--- PROBLEM DESCRIPTION ---
Please return the whole listing word for word.

--- COLLECTED DATA ---
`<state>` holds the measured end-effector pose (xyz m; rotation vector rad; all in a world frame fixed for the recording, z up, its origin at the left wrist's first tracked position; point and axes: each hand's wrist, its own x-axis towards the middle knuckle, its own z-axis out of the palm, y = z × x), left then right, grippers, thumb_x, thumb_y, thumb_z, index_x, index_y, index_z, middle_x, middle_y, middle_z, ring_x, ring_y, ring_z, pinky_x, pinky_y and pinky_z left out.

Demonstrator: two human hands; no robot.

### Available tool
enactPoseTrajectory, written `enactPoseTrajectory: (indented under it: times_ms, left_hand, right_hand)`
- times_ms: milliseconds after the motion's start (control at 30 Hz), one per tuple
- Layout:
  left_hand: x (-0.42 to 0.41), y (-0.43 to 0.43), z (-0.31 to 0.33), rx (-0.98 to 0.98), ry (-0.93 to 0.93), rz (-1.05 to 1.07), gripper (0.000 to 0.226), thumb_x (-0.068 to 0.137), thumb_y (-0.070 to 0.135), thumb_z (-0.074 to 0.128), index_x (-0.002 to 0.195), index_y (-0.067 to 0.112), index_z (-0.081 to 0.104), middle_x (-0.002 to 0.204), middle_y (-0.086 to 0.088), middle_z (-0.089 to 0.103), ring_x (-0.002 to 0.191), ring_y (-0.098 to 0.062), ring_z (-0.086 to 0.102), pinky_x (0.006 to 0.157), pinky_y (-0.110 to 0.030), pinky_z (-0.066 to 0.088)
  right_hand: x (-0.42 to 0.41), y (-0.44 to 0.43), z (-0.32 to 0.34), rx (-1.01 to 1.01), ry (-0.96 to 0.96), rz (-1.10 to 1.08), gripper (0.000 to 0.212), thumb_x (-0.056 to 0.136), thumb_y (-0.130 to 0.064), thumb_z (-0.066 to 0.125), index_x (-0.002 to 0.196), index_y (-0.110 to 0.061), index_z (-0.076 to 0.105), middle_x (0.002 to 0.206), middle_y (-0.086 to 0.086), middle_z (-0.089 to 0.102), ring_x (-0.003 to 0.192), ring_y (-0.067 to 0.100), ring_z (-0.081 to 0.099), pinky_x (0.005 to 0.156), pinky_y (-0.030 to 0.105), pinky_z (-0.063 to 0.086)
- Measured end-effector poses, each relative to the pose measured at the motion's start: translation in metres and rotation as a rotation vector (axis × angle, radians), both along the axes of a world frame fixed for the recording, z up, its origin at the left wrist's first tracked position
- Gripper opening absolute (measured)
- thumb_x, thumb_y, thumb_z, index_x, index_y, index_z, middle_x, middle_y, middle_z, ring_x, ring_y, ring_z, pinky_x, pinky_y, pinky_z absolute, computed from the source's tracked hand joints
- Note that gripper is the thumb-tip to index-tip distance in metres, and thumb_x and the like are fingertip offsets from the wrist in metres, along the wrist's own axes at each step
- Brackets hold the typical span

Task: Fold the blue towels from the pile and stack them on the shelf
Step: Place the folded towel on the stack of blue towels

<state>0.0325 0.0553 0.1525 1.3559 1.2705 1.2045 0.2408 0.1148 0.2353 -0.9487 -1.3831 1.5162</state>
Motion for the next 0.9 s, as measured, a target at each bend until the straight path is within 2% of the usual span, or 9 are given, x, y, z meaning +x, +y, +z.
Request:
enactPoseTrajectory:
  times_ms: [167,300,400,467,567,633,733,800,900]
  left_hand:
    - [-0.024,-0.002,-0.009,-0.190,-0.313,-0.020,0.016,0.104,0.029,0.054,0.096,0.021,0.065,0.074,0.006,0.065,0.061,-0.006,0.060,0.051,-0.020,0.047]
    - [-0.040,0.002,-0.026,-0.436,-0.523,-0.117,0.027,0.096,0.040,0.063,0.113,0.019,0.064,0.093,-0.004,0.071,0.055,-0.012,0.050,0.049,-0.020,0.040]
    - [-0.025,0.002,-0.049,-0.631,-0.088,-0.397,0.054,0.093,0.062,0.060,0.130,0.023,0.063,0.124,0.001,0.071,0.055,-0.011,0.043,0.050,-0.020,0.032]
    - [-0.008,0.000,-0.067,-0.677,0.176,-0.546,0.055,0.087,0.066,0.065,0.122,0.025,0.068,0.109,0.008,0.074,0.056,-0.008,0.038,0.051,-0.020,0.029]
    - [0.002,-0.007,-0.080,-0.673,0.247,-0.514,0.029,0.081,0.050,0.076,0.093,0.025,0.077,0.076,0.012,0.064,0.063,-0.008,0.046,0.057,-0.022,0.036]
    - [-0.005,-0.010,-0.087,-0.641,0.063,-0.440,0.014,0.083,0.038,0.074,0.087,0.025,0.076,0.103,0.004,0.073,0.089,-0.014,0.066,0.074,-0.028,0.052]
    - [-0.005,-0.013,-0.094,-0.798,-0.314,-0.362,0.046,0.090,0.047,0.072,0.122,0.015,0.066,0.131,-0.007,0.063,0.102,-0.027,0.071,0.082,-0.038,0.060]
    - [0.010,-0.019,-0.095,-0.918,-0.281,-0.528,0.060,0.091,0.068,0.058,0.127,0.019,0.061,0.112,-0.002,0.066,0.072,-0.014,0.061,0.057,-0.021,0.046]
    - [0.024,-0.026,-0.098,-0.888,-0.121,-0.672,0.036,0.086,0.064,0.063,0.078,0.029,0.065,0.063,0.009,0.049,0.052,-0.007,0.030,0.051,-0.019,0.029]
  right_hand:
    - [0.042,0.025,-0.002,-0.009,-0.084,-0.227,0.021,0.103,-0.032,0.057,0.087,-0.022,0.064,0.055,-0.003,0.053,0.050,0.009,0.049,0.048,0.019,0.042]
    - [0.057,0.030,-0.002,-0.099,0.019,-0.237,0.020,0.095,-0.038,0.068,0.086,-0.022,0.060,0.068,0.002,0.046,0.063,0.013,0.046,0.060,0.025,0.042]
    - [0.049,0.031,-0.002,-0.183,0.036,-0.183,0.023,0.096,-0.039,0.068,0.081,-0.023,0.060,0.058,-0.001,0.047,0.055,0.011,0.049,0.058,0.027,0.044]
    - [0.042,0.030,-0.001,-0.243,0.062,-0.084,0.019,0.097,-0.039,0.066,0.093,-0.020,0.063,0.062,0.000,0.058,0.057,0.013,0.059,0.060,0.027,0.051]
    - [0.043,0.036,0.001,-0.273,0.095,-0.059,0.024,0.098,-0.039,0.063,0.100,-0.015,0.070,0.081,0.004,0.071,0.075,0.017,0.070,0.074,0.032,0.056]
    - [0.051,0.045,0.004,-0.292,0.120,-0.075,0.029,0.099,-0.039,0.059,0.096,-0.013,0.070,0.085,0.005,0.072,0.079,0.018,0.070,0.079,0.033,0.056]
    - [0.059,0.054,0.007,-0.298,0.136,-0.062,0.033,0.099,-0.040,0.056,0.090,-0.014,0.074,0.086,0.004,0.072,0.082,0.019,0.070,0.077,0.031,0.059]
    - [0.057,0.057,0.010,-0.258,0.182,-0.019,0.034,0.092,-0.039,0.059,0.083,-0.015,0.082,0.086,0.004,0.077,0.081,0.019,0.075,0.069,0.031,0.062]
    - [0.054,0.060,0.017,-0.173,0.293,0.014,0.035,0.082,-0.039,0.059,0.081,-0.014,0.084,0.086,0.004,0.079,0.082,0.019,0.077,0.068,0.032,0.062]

--- REPLY TO THE EXERCISE ---
`<state>` holds the measured end-effector pose (xyz m; rotation vector rad; all in a world frame fixed for the recording, z up, its origin at the left wrist's first tracked position; point and axes: each hand's wrist, its own x-axis towards the middle knuckle, its own z-axis out of the palm, y = z × x), left then right, grippers, thumb_x, thumb_y, thumb_z, index_x, index_y, index_z, middle_x, middle_y, middle_z, ring_x, ring_y, ring_z, pinky_x, pinky_y and pinky_z left out.

Demonstrator: two human hands; no robot.

### Available tool
enactPoseTrajectory, written `enactPoseTrajectory: (indented under it: times_ms, left_hand, right_hand)`
- times_ms: milliseconds after the motion's start (control at 30 Hz), one per tuple
- Layout:
  left_hand: x (-0.42 to 0.41), y (-0.43 to 0.43), z (-0.31 to 0.33), rx (-0.98 to 0.98), ry (-0.93 to 0.93), rz (-1.05 to 1.07), gripper (0.000 to 0.226), thumb_x (-0.068 to 0.137), thumb_y (-0.070 to 0.135), thumb_z (-0.074 to 0.128), index_x (-0.002 to 0.195), index_y (-0.067 to 0.112), index_z (-0.081 to 0.104), middle_x (-0.002 to 0.204), middle_y (-0.086 to 0.088), middle_z (-0.089 to 0.103), ring_x (-0.002 to 0.191), ring_y (-0.098 to 0.062), ring_z (-0.086 to 0.102), pinky_x (0.006 to 0.157), pinky_y (-0.110 to 0.030), pinky_z (-0.066 to 0.088)
  right_hand: x (-0.42 to 0.41), y (-0.44 to 0.43), z (-0.32 to 0.34), rx (-1.01 to 1.01), ry (-0.96 to 0.96), rz (-1.10 to 1.08), gripper (0.000 to 0.212), thumb_x (-0.056 to 0.136), thumb_y (-0.130 to 0.064), thumb_z (-0.066 to 0.125), index_x (-0.002 to 0.196), index_y (-0.110 to 0.061), index_z (-0.076 to 0.105), middle_x (0.002 to 0.206), middle_y (-0.086 to 0.086), middle_z (-0.089 to 0.102), ring_x (-0.003 to 0.192), ring_y (-0.067 to 0.100), ring_z (-0.081 to 0.099), pinky_x (0.005 to 0.156), pinky_y (-0.030 to 0.105), pinky_z (-0.063 to 0.086)
- Measured end-effector poses, each relative to the pose measured at the motion's start: translation in metres and rotation as a rotation vector (axis × angle, radians), both along the axes of a world frame fixed for the recording, z up, its origin at the left wrist's first tracked position
- Gripper opening absolute (measured)
- thumb_x, thumb_y, thumb_z, index_x, index_y, index_z, middle_x, middle_y, middle_z, ring_x, ring_y, ring_z, pinky_x, pinky_y, pinky_z absolute, computed from the source's tracked hand joints
- Note that gripper is the thumb-tip to index-tip distance in metres, and thumb_x and the like are fingertip offsets from the wrist in metres, along the wrist's own axes at each step
- Brackets hold the typical span

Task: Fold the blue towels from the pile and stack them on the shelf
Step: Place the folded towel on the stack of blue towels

<state>0.0325 0.0553 0.1525 1.3559 1.2705 1.2045 0.2408 0.1148 0.2353 -0.9487 -1.3831 1.5162</state>
Motion for the next 0.9 s, as measured, a target at each bend until the straight path is within 2% of the usual span, or 9 are given, x, y, z meaning +x, +y, +z.
Request:
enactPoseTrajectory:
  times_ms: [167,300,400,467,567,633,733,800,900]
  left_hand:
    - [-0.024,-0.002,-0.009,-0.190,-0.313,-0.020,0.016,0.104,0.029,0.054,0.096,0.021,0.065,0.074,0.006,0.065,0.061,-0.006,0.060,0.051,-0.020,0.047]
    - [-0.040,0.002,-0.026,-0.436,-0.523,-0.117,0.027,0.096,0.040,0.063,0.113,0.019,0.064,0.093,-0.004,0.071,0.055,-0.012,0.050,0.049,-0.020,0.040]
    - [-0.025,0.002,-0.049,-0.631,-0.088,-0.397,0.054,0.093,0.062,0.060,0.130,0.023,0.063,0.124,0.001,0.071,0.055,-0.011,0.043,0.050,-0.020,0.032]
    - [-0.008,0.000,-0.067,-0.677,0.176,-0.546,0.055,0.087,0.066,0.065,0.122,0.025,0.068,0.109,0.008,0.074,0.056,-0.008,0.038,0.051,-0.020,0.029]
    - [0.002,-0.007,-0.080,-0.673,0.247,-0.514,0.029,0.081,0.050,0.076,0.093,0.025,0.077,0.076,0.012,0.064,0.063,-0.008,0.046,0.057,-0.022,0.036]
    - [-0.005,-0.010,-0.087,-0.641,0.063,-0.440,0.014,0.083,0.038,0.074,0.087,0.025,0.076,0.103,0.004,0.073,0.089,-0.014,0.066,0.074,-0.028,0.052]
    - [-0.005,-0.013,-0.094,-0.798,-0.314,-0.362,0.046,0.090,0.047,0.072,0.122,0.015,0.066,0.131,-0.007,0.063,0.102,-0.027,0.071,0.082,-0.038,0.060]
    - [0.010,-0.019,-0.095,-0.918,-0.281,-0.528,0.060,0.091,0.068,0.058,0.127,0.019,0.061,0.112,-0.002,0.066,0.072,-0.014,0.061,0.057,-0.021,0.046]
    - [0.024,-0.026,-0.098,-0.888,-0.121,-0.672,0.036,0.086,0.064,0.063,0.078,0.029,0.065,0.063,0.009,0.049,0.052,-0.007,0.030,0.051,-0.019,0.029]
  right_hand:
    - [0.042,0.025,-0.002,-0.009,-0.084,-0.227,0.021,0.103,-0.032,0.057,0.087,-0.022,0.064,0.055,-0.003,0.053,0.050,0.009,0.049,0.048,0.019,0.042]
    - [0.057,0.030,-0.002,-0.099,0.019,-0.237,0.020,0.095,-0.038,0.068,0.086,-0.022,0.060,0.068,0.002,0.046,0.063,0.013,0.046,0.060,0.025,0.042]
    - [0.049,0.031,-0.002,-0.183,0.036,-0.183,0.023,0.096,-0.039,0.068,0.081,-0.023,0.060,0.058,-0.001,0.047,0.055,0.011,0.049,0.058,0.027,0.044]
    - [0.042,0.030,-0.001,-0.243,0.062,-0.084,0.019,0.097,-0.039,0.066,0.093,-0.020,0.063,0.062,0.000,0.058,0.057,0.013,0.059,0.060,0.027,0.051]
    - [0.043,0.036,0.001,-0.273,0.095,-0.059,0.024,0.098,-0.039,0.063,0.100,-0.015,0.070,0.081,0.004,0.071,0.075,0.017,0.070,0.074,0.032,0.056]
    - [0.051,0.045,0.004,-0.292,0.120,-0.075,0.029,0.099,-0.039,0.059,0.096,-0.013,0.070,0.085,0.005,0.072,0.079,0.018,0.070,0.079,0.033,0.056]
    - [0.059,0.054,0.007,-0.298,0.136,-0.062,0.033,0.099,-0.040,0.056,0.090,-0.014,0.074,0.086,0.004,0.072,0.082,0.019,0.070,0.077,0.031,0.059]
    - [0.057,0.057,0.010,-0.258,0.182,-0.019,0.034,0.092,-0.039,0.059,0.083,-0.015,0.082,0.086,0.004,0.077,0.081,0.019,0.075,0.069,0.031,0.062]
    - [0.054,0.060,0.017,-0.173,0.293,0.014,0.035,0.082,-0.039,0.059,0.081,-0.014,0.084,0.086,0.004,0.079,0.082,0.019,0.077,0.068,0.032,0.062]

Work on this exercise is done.